● Problem statement:
From the data, return each line holding the word "grateful".

● Data provided:
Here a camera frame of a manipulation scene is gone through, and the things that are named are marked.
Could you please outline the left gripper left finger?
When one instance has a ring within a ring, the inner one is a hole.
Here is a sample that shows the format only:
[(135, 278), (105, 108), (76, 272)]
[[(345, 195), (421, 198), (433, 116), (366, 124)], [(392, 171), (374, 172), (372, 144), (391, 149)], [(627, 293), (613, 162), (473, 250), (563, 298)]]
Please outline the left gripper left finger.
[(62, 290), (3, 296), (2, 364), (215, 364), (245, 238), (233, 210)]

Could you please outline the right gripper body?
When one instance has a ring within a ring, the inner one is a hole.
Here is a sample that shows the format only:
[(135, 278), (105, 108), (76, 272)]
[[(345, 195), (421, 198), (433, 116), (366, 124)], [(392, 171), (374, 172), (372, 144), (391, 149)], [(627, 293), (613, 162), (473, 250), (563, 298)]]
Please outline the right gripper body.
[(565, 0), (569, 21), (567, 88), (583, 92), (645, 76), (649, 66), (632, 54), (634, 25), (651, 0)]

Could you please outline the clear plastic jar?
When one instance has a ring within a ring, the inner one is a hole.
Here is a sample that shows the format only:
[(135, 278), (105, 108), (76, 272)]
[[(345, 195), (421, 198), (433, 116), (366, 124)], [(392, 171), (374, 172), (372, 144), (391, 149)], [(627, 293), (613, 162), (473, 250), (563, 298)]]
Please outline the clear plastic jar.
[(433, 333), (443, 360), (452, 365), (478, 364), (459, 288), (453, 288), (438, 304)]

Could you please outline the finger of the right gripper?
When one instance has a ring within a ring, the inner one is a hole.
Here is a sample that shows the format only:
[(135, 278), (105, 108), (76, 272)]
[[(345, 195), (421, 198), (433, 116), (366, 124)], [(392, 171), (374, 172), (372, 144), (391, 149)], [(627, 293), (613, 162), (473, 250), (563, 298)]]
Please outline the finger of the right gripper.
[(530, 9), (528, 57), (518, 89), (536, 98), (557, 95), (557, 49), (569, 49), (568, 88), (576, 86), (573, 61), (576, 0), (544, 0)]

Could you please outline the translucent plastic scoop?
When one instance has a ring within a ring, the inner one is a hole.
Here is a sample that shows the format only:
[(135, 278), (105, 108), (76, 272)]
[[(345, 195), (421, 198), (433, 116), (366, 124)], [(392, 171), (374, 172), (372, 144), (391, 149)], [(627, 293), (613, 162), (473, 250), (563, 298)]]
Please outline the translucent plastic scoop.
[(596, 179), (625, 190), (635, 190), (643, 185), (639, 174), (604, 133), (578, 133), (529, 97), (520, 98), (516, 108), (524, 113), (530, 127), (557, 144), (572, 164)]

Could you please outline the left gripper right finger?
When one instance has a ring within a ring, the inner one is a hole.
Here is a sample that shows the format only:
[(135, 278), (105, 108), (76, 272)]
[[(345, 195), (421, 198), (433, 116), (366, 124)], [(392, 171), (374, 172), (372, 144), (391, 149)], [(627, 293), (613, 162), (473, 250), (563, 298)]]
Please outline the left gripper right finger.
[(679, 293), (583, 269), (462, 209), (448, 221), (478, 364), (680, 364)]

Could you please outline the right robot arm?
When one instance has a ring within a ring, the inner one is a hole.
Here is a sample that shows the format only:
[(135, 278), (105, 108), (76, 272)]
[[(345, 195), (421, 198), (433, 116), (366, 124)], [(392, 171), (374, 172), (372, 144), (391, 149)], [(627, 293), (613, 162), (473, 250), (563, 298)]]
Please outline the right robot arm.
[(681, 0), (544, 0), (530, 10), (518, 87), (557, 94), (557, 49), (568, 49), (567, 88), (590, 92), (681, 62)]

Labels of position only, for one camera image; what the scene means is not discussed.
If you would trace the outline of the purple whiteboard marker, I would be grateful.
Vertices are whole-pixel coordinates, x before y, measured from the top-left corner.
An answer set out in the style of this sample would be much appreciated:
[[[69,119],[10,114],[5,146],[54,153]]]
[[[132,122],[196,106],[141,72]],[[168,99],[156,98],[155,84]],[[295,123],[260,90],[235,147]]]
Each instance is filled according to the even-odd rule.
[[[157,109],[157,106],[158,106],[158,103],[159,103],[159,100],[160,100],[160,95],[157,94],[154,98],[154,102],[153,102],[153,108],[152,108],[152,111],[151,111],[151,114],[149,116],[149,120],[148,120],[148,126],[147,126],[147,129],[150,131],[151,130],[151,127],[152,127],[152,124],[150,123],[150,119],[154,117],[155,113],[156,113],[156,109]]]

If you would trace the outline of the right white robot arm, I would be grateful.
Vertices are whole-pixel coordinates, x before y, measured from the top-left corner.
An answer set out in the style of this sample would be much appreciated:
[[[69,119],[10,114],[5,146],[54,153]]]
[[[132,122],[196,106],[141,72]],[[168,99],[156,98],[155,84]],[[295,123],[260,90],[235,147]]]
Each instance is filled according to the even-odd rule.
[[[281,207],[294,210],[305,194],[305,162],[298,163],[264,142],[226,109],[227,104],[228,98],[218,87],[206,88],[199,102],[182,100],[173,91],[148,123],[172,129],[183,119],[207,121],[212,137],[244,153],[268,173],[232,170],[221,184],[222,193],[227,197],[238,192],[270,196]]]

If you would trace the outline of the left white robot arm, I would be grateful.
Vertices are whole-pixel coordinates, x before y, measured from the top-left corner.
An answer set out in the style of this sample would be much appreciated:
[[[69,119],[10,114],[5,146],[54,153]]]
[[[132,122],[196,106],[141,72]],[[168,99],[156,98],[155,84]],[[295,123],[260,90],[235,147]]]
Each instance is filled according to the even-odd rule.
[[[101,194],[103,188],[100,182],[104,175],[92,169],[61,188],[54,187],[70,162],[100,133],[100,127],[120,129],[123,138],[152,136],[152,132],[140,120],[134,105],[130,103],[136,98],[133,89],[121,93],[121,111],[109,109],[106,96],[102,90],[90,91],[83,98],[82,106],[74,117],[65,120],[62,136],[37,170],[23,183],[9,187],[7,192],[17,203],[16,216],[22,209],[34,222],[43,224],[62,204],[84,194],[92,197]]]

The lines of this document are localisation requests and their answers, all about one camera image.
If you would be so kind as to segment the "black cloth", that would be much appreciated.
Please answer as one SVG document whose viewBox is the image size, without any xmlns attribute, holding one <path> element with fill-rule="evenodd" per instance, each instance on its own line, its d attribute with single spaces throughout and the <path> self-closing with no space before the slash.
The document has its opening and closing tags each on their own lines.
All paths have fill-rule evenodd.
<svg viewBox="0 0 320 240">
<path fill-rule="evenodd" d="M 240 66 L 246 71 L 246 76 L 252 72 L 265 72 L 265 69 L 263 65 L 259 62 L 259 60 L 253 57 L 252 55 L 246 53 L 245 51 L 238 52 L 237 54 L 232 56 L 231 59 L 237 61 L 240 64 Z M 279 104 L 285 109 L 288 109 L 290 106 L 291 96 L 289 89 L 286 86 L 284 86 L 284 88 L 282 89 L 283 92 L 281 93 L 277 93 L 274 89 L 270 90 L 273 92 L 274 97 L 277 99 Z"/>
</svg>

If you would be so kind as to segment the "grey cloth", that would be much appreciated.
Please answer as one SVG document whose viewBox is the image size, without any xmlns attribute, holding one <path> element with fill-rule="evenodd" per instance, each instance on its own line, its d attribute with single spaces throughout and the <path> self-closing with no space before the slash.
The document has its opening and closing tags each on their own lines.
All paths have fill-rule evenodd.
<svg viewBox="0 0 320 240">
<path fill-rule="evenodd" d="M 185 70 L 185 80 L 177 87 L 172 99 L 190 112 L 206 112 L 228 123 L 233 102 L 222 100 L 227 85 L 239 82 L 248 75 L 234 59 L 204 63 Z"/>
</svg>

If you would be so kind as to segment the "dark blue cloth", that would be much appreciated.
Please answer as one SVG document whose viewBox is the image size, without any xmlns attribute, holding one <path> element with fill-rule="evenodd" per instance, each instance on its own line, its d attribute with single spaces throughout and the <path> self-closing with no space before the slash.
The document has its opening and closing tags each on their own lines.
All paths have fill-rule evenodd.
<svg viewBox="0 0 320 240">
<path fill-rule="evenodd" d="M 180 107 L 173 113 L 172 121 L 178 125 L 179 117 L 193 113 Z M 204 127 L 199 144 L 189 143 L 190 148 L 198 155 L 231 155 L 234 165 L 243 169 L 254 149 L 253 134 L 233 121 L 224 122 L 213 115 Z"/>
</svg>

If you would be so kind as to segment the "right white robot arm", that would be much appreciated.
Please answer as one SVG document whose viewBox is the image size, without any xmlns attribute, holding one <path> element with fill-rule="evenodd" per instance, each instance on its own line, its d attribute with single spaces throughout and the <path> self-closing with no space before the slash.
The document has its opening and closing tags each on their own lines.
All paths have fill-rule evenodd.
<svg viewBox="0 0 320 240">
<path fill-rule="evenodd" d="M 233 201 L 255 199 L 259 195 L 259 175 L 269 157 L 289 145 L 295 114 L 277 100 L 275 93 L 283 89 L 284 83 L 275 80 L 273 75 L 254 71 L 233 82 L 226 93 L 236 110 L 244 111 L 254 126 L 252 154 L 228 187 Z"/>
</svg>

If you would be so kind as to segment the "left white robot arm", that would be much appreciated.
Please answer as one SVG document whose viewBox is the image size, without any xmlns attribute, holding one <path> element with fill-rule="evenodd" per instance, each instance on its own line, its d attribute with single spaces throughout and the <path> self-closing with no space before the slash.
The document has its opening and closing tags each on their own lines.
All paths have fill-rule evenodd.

● Answer to this exercise:
If you would trace the outline of the purple whiteboard marker, I would be grateful.
If you would trace the outline of the right white robot arm, I would be grateful.
If you would trace the outline of the left white robot arm, I would be grateful.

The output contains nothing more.